→ **EXERCISE DIRECTIONS**: What lines of the listing below contain the word "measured"? Copy each of them out.

[[ MATERIAL SHOWN open ]]

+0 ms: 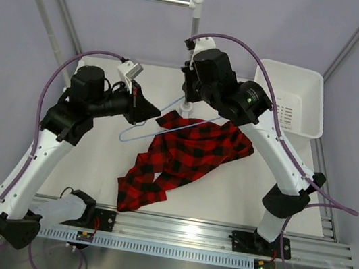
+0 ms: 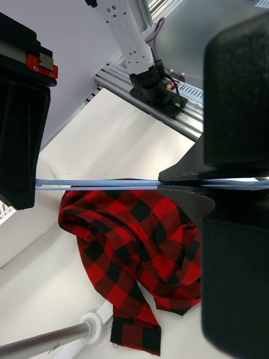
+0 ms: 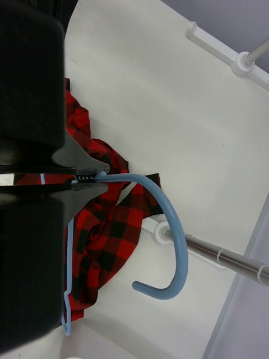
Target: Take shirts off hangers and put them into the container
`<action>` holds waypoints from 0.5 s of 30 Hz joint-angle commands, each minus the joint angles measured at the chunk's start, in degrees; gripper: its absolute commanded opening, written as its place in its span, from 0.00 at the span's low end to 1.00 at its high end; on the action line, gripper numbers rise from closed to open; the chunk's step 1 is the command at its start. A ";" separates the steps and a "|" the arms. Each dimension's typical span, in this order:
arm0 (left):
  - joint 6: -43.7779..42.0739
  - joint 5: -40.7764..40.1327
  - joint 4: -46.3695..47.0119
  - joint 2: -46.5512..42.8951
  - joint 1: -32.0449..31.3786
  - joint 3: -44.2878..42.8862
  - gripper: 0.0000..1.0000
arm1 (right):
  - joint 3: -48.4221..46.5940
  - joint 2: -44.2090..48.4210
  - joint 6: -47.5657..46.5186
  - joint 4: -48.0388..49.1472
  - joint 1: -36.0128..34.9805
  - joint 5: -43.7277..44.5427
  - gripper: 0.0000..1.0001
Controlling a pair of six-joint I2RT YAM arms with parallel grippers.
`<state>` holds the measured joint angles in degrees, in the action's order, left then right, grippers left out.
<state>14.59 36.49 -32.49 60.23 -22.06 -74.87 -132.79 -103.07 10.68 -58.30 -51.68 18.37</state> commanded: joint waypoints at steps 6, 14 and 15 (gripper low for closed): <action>-0.70 -14.94 3.76 -7.48 -0.17 1.92 0.00 | -0.46 4.52 0.48 0.82 -2.02 1.40 0.62; -4.04 -32.95 -3.00 -9.25 -0.08 -2.55 0.00 | 13.75 16.22 2.50 5.65 -2.28 14.21 1.00; -4.56 -34.63 -3.71 -8.99 -0.17 -3.17 0.00 | 15.53 18.93 3.46 6.44 -2.28 14.50 1.00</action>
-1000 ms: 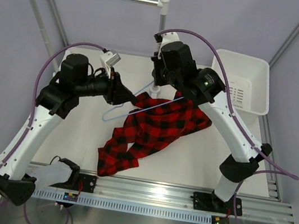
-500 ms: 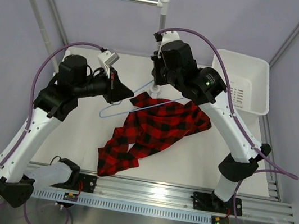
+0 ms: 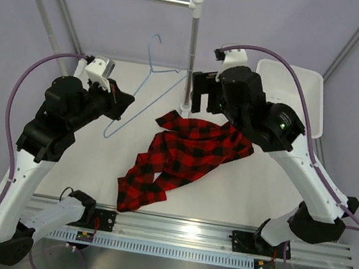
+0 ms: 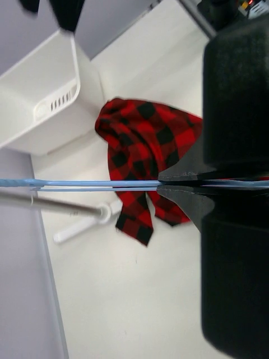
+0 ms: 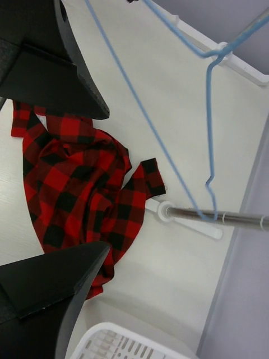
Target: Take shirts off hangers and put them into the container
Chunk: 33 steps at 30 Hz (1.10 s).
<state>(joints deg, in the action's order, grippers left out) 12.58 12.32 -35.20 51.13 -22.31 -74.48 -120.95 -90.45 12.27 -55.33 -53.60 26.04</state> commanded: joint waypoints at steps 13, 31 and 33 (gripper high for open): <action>-5.02 -8.05 -6.81 15.30 18.60 -27.71 0.00 | 35.94 22.25 8.56 15.60 -0.18 -3.19 0.99; -3.26 6.32 -2.51 32.01 38.29 -35.04 0.00 | 38.77 23.05 4.25 16.92 -0.01 -0.64 1.00; -2.65 5.88 -1.46 30.96 39.70 -33.02 0.00 | 38.68 21.64 4.77 16.66 0.34 -0.12 1.00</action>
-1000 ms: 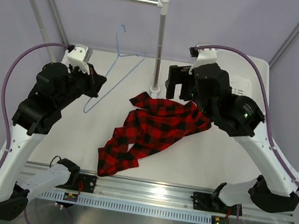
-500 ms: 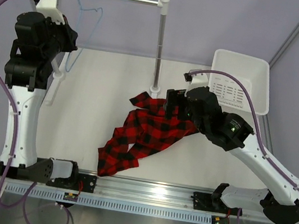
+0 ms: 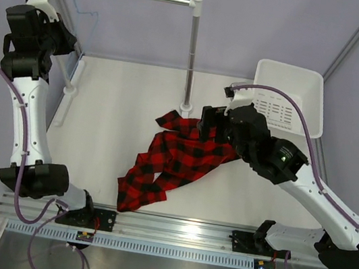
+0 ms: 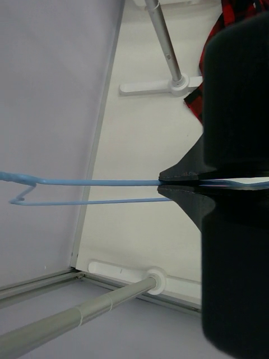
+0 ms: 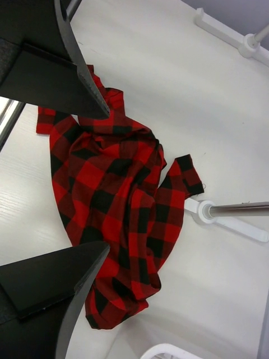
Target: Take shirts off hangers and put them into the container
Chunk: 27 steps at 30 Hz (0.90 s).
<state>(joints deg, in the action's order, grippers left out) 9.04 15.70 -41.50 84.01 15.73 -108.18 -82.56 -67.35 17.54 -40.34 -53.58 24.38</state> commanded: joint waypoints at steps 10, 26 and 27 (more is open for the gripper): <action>3.09 -2.43 7.30 -4.20 3.17 7.81 0.32 | -0.67 -9.28 6.45 -0.53 18.30 -13.39 0.99; 8.01 3.37 9.15 -9.64 3.35 9.31 0.92 | -2.34 -29.33 5.23 3.16 23.61 -18.76 0.95; 8.10 3.19 9.15 -10.26 3.43 9.22 0.97 | -1.64 -29.24 4.44 3.42 23.44 -18.84 0.95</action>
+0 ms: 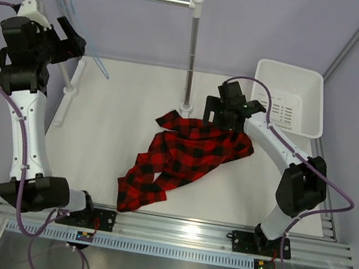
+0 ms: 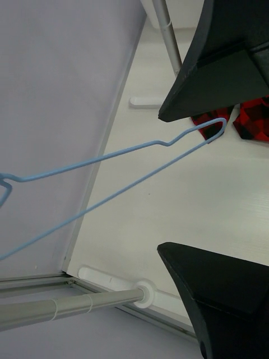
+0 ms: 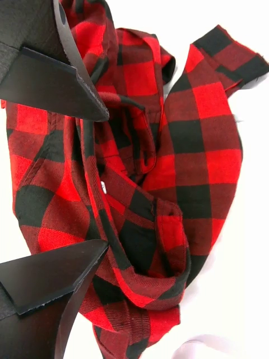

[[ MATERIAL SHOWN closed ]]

→ **ANSWER SPACE**:
`<action>` holds waypoints from 0.5 s of 30 Hz joint-angle commands, each minus the joint angles measured at the chunk's start, in degrees; gripper: its absolute commanded opening, written as its place in its span, from 0.00 at the span's low end to 1.00 at its high end; on the action line, gripper numbers rise from closed to open; the chunk's step 1 is the command at its start. A ";" separates the steps and a "|" the arms. Each dimension's typical span, in this order:
`<state>` holds the measured joint angles in degrees, in the action's order, left then right, grippers left out.

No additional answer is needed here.